Lorsque le Clugny a été reçu à la chambre des comptes, M. de Nicolaï lui a fait un compliment qui était une satire de l’administration précédente. La raison en est que M. Turgot lui a refusé de l’argent pour son frère.

On dit tout haut que tout ce qui compose le ministère sera chassé inces- samment pour faire place à M. de Choiseul.

Je vous embrasse, et vous aime comme vous savez.

9787. — A M. LE GENTIL[1].

A Ferney, 14 juin.

Je ne puis trop vous remercier, monsieur. Le mémoire[2] que vous avez eu la bonté de m’envoyer est si instructif que je vous prie de m’instruire encore. Vous avez deviné la grande énigme des brachmanes : elle ressemble à la période julienne de Scaliger, qu’on aurait prise au pied de la lettre, et dont un philosophe découvrirait la composition.

Ou je me trompe, ou les brames attribuent six cent mille années à leurs quatre jogues. Peut-être qu’en se servant de votre méthode, on pourrait découvrir le mystère de ces siècles. La période serait curieuse. Elle servirait à faire soupçonner du moins pourquoi les Chaldéens, imitateurs des Indiens, prétendirent autrefois avoir des observations de plus de quatre mille siècles.

II est certain que les Indiens furent les premiers de tous les hommes qui connurent la précession des équinoxes. Ils ne se trompèrent que de deux secondes par année. Ne se pourrait-il pas qu’ils eussent calculé une période de six cent mille ans sur la révolution résultante de leur cycle de vingt-quatre mille ans, fondée sur cette précession des équinoxes ?
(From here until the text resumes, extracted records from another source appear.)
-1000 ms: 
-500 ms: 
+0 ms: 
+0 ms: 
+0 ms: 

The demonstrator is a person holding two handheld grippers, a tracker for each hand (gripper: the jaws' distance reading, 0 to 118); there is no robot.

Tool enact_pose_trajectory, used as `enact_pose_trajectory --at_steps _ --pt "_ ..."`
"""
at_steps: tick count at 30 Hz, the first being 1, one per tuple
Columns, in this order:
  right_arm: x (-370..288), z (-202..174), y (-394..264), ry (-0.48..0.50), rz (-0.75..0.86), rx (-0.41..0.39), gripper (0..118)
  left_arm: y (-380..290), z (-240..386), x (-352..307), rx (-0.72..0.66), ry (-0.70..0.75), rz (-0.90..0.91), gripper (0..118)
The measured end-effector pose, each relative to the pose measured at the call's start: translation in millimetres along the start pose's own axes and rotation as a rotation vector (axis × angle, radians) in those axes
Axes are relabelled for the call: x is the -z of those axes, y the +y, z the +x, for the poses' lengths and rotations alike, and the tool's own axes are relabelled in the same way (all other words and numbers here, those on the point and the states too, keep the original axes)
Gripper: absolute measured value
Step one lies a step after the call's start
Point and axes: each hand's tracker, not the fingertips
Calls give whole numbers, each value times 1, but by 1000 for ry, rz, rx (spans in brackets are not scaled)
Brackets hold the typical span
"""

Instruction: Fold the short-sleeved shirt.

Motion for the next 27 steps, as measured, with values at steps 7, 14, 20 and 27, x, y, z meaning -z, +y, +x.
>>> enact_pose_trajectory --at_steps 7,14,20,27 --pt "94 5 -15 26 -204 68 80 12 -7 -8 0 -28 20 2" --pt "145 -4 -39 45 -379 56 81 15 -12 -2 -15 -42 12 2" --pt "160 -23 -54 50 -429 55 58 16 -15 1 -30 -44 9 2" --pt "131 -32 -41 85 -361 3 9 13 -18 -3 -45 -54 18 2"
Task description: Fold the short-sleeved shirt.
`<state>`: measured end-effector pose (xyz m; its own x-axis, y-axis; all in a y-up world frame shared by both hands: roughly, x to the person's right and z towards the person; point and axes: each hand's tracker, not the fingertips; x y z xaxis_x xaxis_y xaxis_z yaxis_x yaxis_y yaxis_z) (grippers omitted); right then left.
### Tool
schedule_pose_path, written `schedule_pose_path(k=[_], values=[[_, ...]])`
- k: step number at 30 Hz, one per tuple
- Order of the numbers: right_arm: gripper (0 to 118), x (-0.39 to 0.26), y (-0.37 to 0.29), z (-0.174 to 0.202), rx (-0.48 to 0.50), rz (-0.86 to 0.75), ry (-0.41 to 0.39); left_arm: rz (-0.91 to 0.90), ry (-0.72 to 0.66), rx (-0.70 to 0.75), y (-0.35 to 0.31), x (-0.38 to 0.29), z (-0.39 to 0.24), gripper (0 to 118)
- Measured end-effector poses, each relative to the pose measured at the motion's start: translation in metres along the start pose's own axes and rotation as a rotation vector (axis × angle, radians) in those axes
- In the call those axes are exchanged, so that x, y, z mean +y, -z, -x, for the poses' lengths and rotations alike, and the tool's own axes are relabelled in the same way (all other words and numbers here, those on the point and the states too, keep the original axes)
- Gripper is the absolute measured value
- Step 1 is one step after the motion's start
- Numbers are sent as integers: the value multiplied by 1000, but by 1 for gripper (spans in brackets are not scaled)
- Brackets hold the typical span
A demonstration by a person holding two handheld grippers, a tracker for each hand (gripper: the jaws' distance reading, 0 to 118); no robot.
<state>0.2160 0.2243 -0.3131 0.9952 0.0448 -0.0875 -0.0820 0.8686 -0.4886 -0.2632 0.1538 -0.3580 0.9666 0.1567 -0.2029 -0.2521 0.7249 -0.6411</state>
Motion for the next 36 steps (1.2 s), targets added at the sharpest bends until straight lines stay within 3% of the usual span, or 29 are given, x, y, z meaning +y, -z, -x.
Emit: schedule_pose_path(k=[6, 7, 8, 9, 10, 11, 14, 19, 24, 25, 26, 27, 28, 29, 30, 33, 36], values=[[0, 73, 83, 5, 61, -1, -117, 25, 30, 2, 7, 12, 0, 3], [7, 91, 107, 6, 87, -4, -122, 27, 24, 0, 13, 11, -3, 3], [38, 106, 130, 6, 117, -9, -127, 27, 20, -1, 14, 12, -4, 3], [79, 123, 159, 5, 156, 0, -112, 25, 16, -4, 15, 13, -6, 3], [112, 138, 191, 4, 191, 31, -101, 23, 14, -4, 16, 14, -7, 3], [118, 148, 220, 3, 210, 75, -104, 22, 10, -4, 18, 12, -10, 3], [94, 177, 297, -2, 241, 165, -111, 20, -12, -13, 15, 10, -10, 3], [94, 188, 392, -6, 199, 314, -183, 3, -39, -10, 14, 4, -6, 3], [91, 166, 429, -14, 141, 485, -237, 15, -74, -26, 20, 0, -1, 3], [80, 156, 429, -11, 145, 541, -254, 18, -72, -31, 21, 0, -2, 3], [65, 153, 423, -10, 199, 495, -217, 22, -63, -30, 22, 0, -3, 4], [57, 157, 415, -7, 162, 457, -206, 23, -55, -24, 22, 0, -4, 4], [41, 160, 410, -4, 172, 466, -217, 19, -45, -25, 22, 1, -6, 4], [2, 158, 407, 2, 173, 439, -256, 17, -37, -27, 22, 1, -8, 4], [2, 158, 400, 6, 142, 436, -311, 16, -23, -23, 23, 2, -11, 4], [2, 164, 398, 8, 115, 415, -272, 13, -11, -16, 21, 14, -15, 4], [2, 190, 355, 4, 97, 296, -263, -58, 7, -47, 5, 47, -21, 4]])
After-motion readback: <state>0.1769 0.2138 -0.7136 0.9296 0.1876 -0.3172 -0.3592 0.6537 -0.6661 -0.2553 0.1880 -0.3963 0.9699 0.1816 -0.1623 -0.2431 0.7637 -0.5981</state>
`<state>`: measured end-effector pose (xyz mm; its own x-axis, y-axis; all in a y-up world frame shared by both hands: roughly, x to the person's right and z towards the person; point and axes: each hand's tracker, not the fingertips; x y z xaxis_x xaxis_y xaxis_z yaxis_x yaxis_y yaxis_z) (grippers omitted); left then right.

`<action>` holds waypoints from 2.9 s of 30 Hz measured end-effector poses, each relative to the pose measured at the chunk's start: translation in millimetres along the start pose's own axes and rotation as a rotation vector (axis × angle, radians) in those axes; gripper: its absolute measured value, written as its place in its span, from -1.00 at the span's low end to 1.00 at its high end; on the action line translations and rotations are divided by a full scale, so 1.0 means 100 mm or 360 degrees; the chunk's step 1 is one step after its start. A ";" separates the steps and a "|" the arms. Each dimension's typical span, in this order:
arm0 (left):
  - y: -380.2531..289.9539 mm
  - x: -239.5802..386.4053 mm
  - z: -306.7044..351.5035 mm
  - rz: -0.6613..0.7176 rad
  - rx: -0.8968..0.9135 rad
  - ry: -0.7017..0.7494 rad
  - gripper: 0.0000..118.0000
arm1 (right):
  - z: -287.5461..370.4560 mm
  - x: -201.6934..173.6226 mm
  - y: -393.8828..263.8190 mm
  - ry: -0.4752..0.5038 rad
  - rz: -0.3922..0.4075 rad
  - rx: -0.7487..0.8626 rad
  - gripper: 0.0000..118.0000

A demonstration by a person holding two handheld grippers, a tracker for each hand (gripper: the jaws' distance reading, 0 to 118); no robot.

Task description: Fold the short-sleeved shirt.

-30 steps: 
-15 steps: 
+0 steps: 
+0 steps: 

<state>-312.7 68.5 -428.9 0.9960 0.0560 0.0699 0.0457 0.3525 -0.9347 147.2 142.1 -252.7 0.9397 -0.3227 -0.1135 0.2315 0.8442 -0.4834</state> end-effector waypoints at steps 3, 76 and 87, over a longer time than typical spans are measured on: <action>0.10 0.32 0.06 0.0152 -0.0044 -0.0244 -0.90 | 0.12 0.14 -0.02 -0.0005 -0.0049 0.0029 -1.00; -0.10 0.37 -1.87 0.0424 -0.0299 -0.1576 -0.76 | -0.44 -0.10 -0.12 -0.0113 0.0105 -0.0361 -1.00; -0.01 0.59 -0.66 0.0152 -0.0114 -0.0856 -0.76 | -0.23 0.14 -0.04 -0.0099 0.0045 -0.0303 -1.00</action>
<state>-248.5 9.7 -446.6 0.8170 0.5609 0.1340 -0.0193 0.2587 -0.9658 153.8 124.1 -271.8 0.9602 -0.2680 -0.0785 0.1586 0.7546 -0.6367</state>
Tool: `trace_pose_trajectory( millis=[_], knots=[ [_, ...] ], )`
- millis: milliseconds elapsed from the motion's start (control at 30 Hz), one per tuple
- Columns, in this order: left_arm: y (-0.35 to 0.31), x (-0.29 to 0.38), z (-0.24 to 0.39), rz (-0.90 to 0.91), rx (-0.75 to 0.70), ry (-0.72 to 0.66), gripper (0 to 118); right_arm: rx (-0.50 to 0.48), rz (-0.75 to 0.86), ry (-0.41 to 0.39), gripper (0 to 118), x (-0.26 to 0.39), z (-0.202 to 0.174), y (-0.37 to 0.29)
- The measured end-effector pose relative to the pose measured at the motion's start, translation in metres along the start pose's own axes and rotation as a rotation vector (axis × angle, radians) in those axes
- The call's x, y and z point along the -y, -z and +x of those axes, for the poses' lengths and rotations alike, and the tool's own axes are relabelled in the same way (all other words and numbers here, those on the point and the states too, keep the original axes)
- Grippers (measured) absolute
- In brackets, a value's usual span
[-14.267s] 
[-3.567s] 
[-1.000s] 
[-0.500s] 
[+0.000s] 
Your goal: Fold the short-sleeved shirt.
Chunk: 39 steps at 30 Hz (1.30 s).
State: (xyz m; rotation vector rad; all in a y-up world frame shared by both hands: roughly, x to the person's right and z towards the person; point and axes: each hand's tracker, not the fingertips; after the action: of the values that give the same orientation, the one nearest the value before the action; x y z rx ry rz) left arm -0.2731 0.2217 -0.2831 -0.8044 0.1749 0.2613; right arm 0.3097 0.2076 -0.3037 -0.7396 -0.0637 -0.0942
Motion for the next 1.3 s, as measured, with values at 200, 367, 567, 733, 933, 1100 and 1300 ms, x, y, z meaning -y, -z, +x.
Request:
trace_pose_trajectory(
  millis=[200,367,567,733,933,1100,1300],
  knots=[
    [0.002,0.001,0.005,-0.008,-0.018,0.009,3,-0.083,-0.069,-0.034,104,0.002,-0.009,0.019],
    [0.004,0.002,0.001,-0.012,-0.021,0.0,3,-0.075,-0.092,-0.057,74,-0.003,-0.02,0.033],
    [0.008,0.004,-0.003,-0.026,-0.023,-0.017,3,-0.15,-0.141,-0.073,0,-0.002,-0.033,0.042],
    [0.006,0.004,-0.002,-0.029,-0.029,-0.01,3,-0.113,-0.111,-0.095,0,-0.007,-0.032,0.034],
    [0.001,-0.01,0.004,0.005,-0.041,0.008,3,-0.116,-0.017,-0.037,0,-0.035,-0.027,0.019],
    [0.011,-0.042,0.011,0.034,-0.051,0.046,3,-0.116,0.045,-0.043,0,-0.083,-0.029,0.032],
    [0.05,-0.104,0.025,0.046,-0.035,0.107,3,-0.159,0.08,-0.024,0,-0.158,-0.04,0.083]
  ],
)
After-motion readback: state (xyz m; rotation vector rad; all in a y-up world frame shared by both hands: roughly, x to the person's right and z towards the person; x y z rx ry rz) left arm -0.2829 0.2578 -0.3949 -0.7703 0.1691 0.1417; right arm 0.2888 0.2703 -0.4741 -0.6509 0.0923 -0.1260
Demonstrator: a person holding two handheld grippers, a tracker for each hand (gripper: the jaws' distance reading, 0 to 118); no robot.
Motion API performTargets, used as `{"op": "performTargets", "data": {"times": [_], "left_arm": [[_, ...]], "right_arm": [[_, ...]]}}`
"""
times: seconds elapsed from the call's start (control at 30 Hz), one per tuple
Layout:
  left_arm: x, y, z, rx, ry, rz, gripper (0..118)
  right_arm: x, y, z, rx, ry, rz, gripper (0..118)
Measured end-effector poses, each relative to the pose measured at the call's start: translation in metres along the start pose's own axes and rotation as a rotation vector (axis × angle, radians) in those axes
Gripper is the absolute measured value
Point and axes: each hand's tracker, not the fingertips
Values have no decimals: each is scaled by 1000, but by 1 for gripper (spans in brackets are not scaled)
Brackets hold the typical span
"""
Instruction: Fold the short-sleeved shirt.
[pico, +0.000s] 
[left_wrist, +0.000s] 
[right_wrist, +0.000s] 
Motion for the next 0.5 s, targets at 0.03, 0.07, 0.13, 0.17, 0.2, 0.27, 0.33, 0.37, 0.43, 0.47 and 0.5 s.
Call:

M. Holwell et M. Dow prétendent qu’on ne peut tirer aujourd’hui ces secrets que du petit nombre de brames qui fouillent à Bénarès dans les ténèbres de leurs antiquités ; mais vous avouez, monsieur, qu’ils sont peu communicatifs, et vous avez la bonne

  1. Guillaume-Joseph-Hyacinthe-Jean-Baptiste Le Gentil de La Galaisière, né à Coutances le 12 septembre 1725, membre de l’Académie des sciences en 1753, alla, en 1760, à Pondichéry pour observer le passage de Vénus sous le disque du soleil. Il est mort le 22 octobre 1792. Il avait fait imprimer la lettre de Voltaire, aux pages 842-44 de son Voyage dans les mers de l’Inde, 1781, in-4o. Cette impression présente quelques variantes que j’ai cru inutile de relever. Je dirai seulement qu’on n’y trouve pas les deux dernières lignes du premier alinéa. (B.)
  2. Premier Mémoire sur l’Inde (dans l’Histoire de l’Académie royale des sciences, 1772, deuxième partie, pages 169-214).